La startup affirme que l’entraînement de ses modèles d’IA sur des images de personnages protégés par le droit d’auteur est autorisé dans le cadre d’une utilisation équitable.
Le différend actuel tourne autour de la documentation que les studios devront produire lors du processus de découverte. Un juge avait précédemment statué que les studios devraient effectivement fournir des informations sur leur utilisation de l’IA générative – mais seulement lorsque cela conduisait à des vidéos et des images « destinées aux consommateurs ».
Dans son dernier dossier, Midjourney cherche à annuler cette limitation, arguant qu’elle permet « injustement » aux studios « de sélectionner uniquement les documents qui, selon eux, soutiennent leurs allégations de préjudice au marché, tout en privant Midjourney de documents qui étayeraient ses défenses ».
Midjourney poursuit en affirmant que « les documents (les studios) retiennent sont précisément ceux qui révéleraient si, à huis clos, ils font exactement ce pour quoi ils poursuivent Midjourney en justice ».
Par exemple, la startup affirme que si les studios développent des modèles d’IA générateurs d’images « pour une utilisation interne dans le storyboard ou la création d’idées de contenu pour le cinéma ou la télévision, ces preuves démontreraient également que c’est une coutume de l’industrie, même parmi les studios eux-mêmes, de télécharger et de former l’IA sur du contenu protégé par le droit d’auteur sans licence ».

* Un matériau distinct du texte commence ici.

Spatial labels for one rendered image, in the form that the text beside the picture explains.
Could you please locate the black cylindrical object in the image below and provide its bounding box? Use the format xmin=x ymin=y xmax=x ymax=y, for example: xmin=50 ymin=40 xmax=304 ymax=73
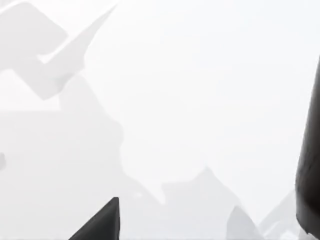
xmin=294 ymin=55 xmax=320 ymax=236

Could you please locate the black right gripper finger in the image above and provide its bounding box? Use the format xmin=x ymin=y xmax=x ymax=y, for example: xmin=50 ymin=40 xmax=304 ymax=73
xmin=67 ymin=196 xmax=121 ymax=240

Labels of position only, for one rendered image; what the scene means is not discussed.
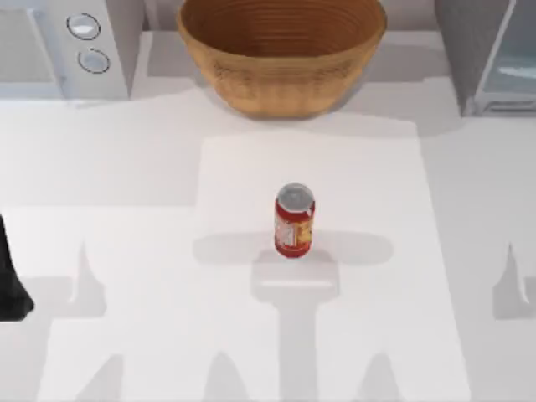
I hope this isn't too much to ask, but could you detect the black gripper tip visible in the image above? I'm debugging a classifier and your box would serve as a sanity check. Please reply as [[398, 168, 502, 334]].
[[0, 214, 35, 323]]

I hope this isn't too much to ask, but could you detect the brown woven basket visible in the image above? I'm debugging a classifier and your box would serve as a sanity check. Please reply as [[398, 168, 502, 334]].
[[176, 0, 389, 121]]

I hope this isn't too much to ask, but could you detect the pale microwave oven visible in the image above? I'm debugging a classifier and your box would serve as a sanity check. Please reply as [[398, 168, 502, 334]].
[[0, 0, 146, 101]]

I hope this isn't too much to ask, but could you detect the red and white can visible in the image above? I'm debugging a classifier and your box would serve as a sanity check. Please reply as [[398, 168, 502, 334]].
[[274, 182, 317, 260]]

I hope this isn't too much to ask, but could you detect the round microwave knob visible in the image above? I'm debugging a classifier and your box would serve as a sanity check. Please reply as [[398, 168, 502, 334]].
[[77, 46, 111, 75], [65, 13, 102, 41]]

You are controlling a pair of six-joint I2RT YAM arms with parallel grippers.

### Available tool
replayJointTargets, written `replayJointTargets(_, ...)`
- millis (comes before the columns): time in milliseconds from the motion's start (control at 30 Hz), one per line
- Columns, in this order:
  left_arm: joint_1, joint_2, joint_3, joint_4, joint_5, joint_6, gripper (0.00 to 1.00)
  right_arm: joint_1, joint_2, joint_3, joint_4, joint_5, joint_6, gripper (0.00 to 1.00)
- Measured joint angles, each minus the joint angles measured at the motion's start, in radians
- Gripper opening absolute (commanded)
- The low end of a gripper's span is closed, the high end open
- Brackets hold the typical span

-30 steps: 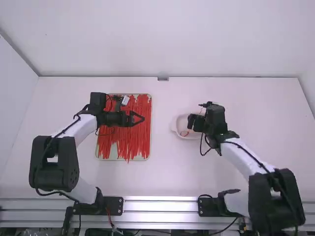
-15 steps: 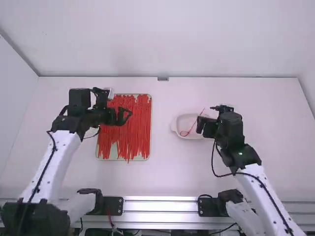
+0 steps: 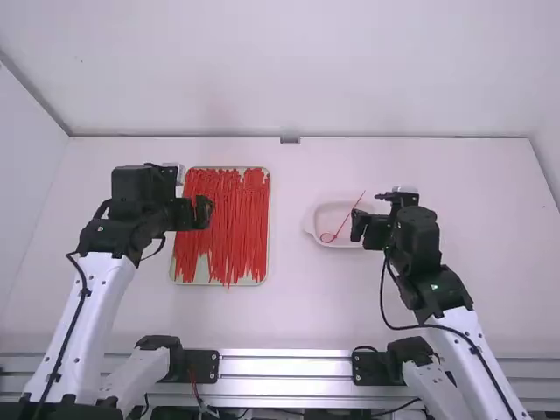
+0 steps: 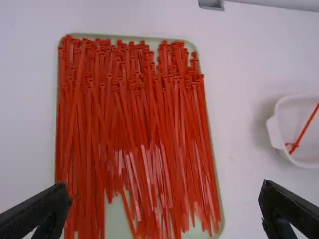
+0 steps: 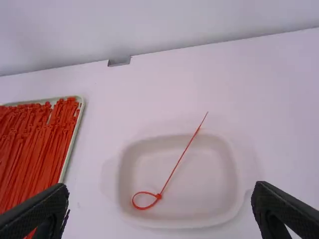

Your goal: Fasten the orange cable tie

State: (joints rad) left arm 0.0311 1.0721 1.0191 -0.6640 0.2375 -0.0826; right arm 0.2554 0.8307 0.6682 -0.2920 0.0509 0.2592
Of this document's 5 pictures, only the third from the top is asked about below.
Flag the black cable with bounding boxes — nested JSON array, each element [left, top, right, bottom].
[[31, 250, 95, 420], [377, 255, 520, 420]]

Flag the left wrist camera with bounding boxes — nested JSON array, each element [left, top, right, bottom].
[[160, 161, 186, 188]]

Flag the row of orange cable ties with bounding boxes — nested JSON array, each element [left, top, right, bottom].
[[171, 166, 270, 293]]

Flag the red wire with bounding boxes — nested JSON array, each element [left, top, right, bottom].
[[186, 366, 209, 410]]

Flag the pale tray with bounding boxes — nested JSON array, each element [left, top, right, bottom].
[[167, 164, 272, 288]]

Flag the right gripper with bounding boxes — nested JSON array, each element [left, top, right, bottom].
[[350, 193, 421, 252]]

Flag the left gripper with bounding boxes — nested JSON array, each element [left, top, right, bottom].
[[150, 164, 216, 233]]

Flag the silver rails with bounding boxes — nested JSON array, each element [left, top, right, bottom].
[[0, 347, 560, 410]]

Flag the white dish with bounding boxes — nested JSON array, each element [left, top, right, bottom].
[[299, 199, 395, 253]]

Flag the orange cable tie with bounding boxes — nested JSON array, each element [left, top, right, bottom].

Dans le dossier, la startup fait également valoir que les studios devraient révéler toutes les invites qu’ils ont utilisées dans Midjourney, ainsi que les résultats qui en résultent, et pas seulement les invites qui ont produit les images prétendument contrefaites.
L’avocat principal des studios, David Singer, avait précédemment affirmé que Midjourney recherchait cette documentation dans le cadre d’une « expédition de pêche ».
Il a également déclaré que les studios « ne cherchent pas à arrêter la technologie de l’IA ni même à arrêter les activités de Midjourney », mais plutôt « veulent simplement que Midjourney arrête de copier leurs films et émissions de télévision et arrête de distribuer, d’afficher publiquement, de jouer publiquement et de créer des œuvres dérivées qui incluent des copies de (leurs) personnages célèbres sans autorisation ».